EDITOR’S NOTE: The Leader & Times is proud to launch this new series by Ananda Coleman, which will reach into the pages of Liberal’s hometown newspaper since its beginning 125 years ago. It looks at the events and stories that affected this town, its people and the times in which they lived. It will continue throughout the year as part of our 125th anniversary celebration. Enjoy.
Researched and compiled by Ananda Coleman, L&T Reporter
Millions of war refugees left without proper clothing
“Easter tranquility descends upon us amid, our wartime strife and sadness, bidding us to find hope in the story of His birth and Resurrection: inspiring us to devote ourselves wholeheartedly to a rebirth of peace, as he dedicated himself to teaching the glories of love and peace to all mankind,” said an ad in the Southwest Daily Times from local churches. Easter services where everyone who wanted to take part in them and the community’s churches were “open to everyone.”
All churches planned to especially extend their hospitality, warmth and spiritual blessings to the men and women of Liberal Army Air Field, who were stationed in the town until “peoples all over the world may again relive the story of our Lord at Easter time.”
Adolf Hitler was reported to have met with the German High Command. A Swedish dispatch announced that the high command told Hitler it was ready to negotiate an Armistice if the Nazi government would quit. “Hitler is said to have told the high command he would give up his position as leader but insisted a new ‘Fuehrer’s Council,” which would be headed by Marshal Kesselring,” the Times reported. “According to the dispatch, the high command rejected Hitler’s proposal.” Another dispatch from the same Stockholm paper said open revolt had broken out in Austria in the previous 24 hours and more than 50 Nazi party leaders and Gestapo officials had been killed. However, “all of these reports are unconfirmed,” the Times said.

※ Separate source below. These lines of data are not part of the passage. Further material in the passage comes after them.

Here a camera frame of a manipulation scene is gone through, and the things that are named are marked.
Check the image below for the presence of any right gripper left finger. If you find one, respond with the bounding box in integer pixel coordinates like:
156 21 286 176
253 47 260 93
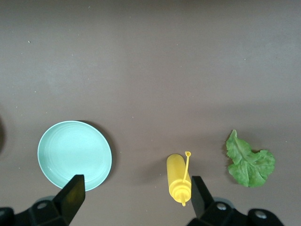
0 174 86 226

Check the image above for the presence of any green lettuce leaf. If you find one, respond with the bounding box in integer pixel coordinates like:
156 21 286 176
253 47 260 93
223 129 276 188

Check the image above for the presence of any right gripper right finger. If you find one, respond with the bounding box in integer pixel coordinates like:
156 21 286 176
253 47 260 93
187 176 285 226

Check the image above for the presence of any yellow squeeze bottle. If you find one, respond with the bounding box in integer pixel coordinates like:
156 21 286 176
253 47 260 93
166 151 192 207

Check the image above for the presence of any mint green plate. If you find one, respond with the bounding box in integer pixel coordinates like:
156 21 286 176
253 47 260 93
37 121 113 192

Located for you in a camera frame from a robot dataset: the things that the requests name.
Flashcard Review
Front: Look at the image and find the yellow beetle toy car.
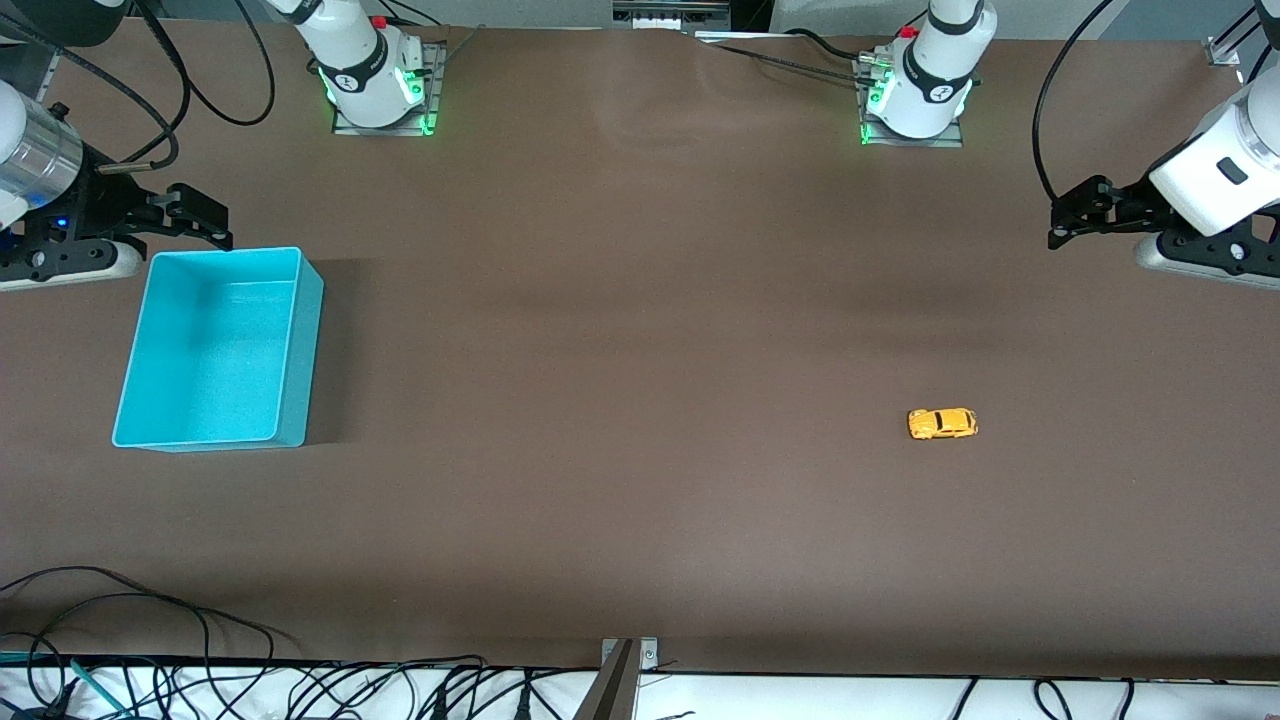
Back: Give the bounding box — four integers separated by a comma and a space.
907, 407, 980, 442

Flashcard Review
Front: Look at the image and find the teal plastic bin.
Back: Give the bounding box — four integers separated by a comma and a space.
112, 246, 325, 453

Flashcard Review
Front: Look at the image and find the white ledge strip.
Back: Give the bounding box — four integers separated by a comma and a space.
0, 662, 1280, 720

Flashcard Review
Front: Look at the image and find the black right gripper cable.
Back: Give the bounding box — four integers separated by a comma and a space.
0, 20, 183, 173

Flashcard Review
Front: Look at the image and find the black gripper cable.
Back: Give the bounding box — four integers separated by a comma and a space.
1032, 0, 1116, 201
0, 20, 183, 173

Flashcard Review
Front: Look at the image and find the black hanging cable loop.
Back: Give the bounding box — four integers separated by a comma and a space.
135, 0, 277, 127

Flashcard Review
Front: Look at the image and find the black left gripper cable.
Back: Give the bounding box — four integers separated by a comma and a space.
1032, 0, 1116, 201

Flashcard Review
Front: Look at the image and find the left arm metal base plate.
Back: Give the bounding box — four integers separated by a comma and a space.
855, 55, 967, 149

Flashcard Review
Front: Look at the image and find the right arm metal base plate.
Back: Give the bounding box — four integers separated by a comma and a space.
332, 40, 447, 137

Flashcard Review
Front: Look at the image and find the thick black base cable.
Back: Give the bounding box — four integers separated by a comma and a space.
783, 27, 867, 63

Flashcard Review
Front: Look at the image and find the thin black base cable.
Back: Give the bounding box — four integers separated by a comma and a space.
385, 0, 486, 79

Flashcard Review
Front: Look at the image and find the thin dark base cable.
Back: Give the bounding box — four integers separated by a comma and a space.
695, 32, 871, 83

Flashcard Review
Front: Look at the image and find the long thin dark cable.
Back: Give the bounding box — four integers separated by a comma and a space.
0, 566, 301, 661
0, 592, 216, 701

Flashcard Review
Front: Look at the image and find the teal cable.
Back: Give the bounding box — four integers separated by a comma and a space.
68, 657, 129, 717

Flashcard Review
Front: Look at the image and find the grey metal bracket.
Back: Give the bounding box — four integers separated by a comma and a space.
600, 637, 660, 673

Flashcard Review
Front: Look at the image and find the grey camera mount pole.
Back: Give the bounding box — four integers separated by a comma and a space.
573, 640, 639, 720

“Voters will go to the polls here to elect mayor, one councilman from each of the four wards in the city, three members of the board of education, city treasurer, board of education treasurer, police judge and justice of the peace,” the Times reported. The city was also supposed to vote on whether to retain the current council form of city government or change to the commissioner-manager form. “The city shall levy an additional half mill tax for the purpose of brining manufacturing institutions here,” the Times said.

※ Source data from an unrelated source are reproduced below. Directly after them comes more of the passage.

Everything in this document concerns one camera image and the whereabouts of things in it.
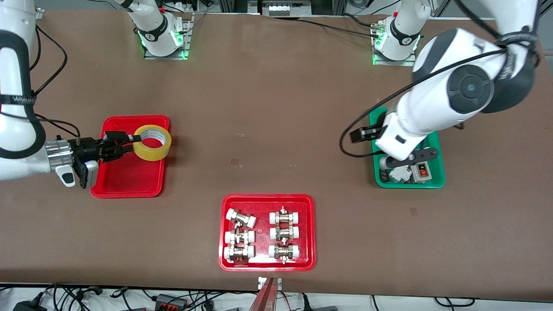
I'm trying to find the black power adapter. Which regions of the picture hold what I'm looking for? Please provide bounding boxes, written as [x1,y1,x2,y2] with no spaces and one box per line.
[12,298,47,311]

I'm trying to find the red tray with fittings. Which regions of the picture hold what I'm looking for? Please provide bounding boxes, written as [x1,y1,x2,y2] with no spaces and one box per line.
[218,194,316,272]

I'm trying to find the metal pipe fitting white caps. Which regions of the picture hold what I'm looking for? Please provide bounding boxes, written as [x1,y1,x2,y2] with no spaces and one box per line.
[226,208,257,229]
[270,225,301,242]
[268,243,300,264]
[223,245,256,263]
[269,206,301,225]
[224,229,256,246]

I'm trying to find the yellow tape roll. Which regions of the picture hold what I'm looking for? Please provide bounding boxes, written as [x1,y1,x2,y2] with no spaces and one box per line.
[133,124,172,162]

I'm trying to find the white label tag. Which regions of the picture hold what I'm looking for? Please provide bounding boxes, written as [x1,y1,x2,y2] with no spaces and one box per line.
[257,276,283,291]

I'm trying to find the grey push button switch box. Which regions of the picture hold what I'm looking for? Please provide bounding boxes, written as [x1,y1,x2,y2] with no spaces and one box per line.
[410,161,432,184]

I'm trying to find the grey power strip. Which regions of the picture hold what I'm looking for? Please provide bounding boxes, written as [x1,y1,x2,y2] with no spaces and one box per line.
[268,0,312,17]

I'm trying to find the grey connector box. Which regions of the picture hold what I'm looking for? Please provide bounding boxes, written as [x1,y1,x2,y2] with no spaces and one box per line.
[154,293,188,310]

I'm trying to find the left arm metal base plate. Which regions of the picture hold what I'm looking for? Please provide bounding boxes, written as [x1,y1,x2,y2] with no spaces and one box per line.
[372,17,418,67]

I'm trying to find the red metal bar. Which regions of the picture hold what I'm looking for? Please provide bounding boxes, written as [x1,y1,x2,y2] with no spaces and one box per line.
[248,278,280,311]

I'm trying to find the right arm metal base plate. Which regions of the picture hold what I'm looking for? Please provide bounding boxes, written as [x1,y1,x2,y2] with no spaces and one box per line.
[144,13,191,60]

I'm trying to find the green plastic tray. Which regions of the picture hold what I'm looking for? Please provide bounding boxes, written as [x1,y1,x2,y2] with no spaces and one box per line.
[369,107,446,189]

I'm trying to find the white plastic connector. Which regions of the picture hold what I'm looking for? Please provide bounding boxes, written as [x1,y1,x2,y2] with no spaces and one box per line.
[389,166,412,184]

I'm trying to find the black cable on table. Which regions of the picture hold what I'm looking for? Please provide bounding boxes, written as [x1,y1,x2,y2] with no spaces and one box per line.
[298,13,383,37]

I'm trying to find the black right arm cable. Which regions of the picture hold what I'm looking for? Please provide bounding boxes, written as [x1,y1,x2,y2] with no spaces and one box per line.
[29,25,81,140]

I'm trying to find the empty red plastic tray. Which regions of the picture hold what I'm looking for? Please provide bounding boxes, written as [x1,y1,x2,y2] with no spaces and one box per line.
[90,115,170,198]

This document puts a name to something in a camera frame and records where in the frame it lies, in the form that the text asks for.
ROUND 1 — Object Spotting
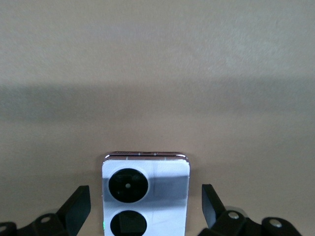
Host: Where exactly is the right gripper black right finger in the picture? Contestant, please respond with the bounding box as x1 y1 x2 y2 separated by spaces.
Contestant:
201 183 304 236

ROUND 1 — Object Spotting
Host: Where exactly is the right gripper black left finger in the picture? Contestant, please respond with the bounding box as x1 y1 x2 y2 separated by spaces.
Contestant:
0 185 91 236

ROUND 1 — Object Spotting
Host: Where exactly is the white flip phone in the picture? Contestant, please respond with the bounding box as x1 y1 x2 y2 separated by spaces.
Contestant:
101 151 193 236

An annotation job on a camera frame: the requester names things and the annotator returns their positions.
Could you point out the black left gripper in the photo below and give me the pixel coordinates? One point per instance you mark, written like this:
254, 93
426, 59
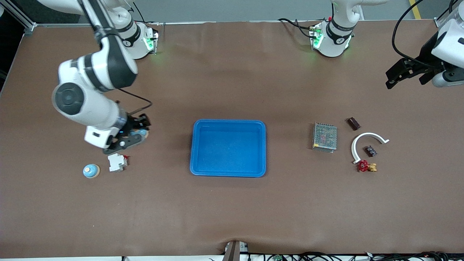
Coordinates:
426, 62

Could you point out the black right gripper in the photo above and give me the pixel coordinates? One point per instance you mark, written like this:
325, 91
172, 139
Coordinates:
133, 124

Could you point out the light blue call bell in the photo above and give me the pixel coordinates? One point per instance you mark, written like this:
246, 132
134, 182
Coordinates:
91, 171
141, 133

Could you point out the dark brown glossy capacitor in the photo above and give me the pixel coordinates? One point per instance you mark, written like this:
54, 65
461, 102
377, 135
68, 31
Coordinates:
353, 123

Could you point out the black silver-striped capacitor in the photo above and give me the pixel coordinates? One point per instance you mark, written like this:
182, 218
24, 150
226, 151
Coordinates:
370, 151

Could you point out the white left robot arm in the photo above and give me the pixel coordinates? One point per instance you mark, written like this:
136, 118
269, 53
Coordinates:
335, 41

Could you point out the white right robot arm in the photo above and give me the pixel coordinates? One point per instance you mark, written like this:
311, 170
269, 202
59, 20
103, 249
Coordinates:
90, 108

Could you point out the white circuit breaker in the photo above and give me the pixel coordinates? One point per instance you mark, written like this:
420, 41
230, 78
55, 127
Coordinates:
116, 163

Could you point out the blue plastic tray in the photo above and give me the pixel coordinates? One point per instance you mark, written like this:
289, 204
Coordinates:
232, 148

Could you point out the white curved plastic arc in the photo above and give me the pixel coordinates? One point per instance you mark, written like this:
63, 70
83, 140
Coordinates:
352, 148

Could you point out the metal mesh power supply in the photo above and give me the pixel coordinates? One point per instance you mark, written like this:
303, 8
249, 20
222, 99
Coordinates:
324, 137

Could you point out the aluminium frame corner post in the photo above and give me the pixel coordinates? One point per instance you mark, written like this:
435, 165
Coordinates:
438, 23
29, 29

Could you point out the right base connector bracket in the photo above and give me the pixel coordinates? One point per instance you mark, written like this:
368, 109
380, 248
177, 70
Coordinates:
150, 42

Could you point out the aluminium table edge rail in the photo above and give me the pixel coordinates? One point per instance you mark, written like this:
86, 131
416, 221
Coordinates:
65, 25

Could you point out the grey table edge bracket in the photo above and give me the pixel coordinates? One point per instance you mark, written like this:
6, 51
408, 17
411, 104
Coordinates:
233, 252

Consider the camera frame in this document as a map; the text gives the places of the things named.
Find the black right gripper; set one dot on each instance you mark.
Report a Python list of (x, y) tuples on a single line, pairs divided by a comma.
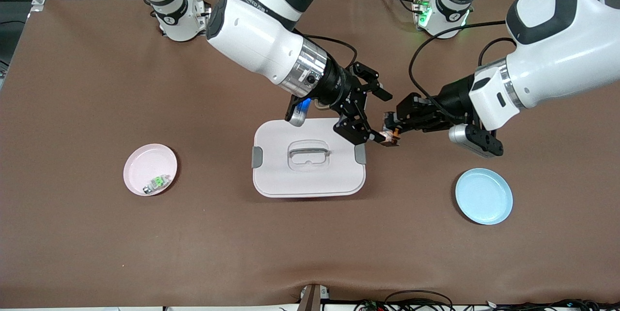
[(339, 86)]

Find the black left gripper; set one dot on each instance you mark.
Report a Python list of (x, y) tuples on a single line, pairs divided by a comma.
[(451, 99)]

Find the orange and black switch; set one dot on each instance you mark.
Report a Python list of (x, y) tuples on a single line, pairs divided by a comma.
[(390, 134)]

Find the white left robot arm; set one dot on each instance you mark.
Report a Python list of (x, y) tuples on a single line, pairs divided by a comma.
[(557, 59)]

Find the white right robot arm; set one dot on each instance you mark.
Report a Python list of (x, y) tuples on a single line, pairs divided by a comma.
[(252, 39)]

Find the white lidded box grey latches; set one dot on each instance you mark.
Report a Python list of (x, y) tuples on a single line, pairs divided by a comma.
[(310, 180)]

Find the light blue round plate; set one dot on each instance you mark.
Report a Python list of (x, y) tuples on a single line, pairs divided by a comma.
[(484, 197)]

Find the pink round plate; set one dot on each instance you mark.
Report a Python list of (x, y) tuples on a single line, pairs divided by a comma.
[(143, 165)]

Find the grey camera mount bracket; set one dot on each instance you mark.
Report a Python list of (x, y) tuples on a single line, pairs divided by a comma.
[(310, 301)]

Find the green and clear switch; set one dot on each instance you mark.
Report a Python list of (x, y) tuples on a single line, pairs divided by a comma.
[(157, 182)]

“The War Labor Board [WLB] has taken the first step to enter the soft coal wage dispute,” the United Press reported. “An official says the WLB is preparing for an order calling on miners and operators to continue operating under an extension of their existing wage contract.” The first move of the WLB was to call representatives of both the union and operators for a public hearing. This conference was called to have the two groups show cause why they should not extend the present contract. “Failure to agree to continue to work undoubtedly will lead to government seizure of the mines,” the Times speculated. “Both sides frankly are saying there’s no chance of a new contract being reached soon.”
“What can you spare that they can wear?” an ad from Duckwall’s said in the Times. “Across the barren wastes of war-torn countries, wander multitudes of dazed, destitute people. Their appalling number, in Europe alone, is 125 million, of which more than 30 million are children. They are living in the ruins of their homes. They are working in their ravaged fields. They are kept alive more by courage than food; warmed more by hope than clothing… working and waiting – even as we – for total peace.
“These men, women and children – innocent victims of Nazi oppression – have been robbed of all but life itself. During five long horror-filled years of war, the clothes on their backs have worn to pitiful shreds and rags. Production of new clothing has been impossible – so that their need will continue long after the end of hostilities.
“So scarce and scanty have their garments become that, during winter months, deaths from exposure have equalled – and in some areas even exceeded – deaths due to starvation and malnutrition.”
“Sunday was a happy occasion for Mr. and Mrs. Hugh Bunting of Liberal,” the Times reported, “for they had their two sons, both of whom have been overseas, at home together for the first time in almost five years.” However, the two boys , Capt. Harry Bunting and Lt. Bill Bunting, had the good fortune to meet while both were stationed in Africa. “Capt. Harry Bunting, the eldest son, who has been in Africa and Italy for the past two and half years, arrived in the United States about two weeks ago on leave, at the end of which time he will return to Italy,” the Times said. “Lt. Bill Bunting, the younger son, served for 14 months in Africa, Italy and India, returning to the United States during the latter part of January,” the Times said.